The restaurant still has the same lovely ambiance and cozy interior it had when it was called Theo’s, and now a variety of art available for purchase hangs on every wall. I was glad to see that the new chef, Chris Carloni, reaps the benefits of all the produce grown in Main Street’s amazingly bountiful garden, ratcheting up the restaurant’s cuisine with tasty stuff such as borage, spinach, wild arugula, escarole, radishes, parsley, nettles, turnips, chard, kale, chicory, and much more—all harvested from their property out the back.
My soup-loving husband immediately ordered the Butternut Squash ($6) served with apple chutney. Arriving piping hot, this truly delicious soup was made even more so with the sour/sweet bite of chutney. More focaccia bread was needed …
Roasted Broccoli ($7), with garlic confit, anchovy, chile and saba (syrup made from grape must) was my choice—simply splendid. Biting on salty anchovy, garlic cloves and hot chile with each forkful of broccoli added a terrific burst of flavor. When Zanella came over to see how I liked the dish, and I told him I had just started it, he said, “Take your time, I’m here for 20 years.” In his “retirement,” he chose to open a restaurant with his “life partner” Tara Pesta, and it shows that he relishes what he does.
Hubby requests Beef & Lamb Meatballs ($19) for his main course, served with white cheddar polenta, broccoli and tasty Italian pecorino cheese made from sheep’s milk. “The meatballs are excellent and the polenta’s to die for,” he enthuses, offering me a bite of this wonderful creamy concoction.

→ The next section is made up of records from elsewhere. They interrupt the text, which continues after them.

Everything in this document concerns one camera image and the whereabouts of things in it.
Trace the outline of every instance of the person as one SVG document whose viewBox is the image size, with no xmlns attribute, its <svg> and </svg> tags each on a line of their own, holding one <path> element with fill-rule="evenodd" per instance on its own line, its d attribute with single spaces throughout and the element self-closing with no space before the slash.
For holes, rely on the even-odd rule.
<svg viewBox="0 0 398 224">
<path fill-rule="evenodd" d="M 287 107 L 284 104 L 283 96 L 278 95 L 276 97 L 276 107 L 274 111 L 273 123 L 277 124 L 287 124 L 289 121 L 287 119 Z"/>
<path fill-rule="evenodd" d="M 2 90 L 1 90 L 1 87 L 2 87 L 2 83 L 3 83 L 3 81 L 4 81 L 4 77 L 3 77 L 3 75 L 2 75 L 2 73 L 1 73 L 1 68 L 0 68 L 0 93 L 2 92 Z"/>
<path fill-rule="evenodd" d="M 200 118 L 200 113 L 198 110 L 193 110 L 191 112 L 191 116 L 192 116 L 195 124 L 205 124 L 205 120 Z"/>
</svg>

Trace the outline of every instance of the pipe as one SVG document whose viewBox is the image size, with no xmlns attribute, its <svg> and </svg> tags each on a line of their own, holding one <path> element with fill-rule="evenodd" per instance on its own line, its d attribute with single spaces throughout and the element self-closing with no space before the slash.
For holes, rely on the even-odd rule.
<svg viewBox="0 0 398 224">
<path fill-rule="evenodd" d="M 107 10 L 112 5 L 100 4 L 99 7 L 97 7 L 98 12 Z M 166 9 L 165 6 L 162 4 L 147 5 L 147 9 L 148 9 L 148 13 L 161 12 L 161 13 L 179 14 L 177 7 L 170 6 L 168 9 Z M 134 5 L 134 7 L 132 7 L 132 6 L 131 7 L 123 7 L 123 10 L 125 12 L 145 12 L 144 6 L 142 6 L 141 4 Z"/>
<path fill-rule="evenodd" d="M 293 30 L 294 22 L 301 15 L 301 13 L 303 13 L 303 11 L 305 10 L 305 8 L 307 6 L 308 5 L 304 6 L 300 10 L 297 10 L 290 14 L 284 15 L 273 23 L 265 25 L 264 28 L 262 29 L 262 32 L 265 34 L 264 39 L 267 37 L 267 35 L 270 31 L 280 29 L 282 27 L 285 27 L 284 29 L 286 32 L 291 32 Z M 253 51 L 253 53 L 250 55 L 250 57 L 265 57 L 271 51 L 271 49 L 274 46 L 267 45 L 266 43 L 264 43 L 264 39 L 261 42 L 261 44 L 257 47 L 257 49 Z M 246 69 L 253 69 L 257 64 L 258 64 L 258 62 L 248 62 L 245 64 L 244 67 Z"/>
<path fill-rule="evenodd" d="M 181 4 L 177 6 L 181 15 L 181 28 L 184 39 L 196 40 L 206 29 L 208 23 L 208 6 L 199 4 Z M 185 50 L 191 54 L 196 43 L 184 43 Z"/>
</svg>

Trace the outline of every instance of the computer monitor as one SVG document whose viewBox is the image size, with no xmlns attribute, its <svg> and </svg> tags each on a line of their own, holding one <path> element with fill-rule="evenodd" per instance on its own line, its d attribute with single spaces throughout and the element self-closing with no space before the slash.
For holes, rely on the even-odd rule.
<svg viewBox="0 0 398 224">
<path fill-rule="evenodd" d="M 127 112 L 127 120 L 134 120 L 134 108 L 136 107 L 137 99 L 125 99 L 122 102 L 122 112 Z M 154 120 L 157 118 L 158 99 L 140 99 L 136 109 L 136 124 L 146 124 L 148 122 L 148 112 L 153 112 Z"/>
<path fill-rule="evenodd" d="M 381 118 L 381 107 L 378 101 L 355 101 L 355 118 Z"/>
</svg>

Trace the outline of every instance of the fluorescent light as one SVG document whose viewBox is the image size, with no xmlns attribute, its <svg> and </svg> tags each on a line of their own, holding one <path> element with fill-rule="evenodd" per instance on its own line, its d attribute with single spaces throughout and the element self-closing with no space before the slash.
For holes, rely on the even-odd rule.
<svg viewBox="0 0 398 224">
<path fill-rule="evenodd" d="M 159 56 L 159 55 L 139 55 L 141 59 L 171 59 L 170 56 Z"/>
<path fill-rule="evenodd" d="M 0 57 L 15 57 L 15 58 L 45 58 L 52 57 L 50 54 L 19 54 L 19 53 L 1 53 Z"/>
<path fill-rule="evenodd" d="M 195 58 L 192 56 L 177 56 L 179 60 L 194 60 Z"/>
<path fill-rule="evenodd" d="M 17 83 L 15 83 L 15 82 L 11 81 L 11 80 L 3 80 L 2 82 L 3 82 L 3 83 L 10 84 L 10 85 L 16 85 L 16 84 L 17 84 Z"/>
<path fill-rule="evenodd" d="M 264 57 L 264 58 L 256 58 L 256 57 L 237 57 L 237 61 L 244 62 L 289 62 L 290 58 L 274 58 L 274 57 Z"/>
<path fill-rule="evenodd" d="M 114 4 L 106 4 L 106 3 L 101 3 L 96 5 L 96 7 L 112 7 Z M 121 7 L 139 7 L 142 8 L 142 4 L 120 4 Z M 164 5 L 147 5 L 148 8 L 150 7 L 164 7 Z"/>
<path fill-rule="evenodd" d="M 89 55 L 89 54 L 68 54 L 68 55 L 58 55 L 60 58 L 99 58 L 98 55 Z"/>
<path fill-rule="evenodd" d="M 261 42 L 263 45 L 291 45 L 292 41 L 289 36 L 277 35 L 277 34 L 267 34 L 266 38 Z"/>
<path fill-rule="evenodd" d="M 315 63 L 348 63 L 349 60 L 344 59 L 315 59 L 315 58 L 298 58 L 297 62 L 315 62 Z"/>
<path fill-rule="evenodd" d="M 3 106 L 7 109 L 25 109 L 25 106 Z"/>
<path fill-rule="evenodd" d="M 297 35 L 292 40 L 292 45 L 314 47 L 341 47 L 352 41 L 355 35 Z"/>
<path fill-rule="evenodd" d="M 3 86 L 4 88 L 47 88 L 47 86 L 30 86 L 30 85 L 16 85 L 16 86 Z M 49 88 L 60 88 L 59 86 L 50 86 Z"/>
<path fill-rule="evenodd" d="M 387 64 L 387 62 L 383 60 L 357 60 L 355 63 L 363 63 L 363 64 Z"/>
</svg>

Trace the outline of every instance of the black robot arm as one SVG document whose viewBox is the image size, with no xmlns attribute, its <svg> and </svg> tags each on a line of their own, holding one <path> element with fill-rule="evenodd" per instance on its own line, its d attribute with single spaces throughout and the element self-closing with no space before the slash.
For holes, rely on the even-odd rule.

My Baked Whole Trout ($22) came with cauliflower, capers, garlic butter, garden arugula and breadcrumbs—all of the latter adding a distinctive to the tender trout, especially from the pungent zing of the large capers. We eat more of that good bread …
And what would an Italian restaurant be without pasta? We shared a perfectly prepared Tagliatelle ($16) with porcini, garden nettles, leek confit and pecorino, even though in Italy pasta is usually eaten before one’s entree. Wood-fired pizza is offered, too – one with asparagus, fennel and fava leaves, which sounds delicious and I have to try another time.
Never able to resist dessert, we order Spent Grain Bread Pudding with almonds and whipped cream ($7), which turns out to be deliciously unusual with its wholesome grainy texture and crunchy almonds.
When Zanella, a native of Venice, comes over again to check if all is well as I sip on my excellent cappuccino, he explains that he wants his restaurant’s cuisine to be like that found in the Italian countryside – fresh, seasonal, local and tasty. His goal is to showcase this kind of food in his restaurant and for his customers to enjoy an unrushed experience. I would say that he’s hit the nail on the head.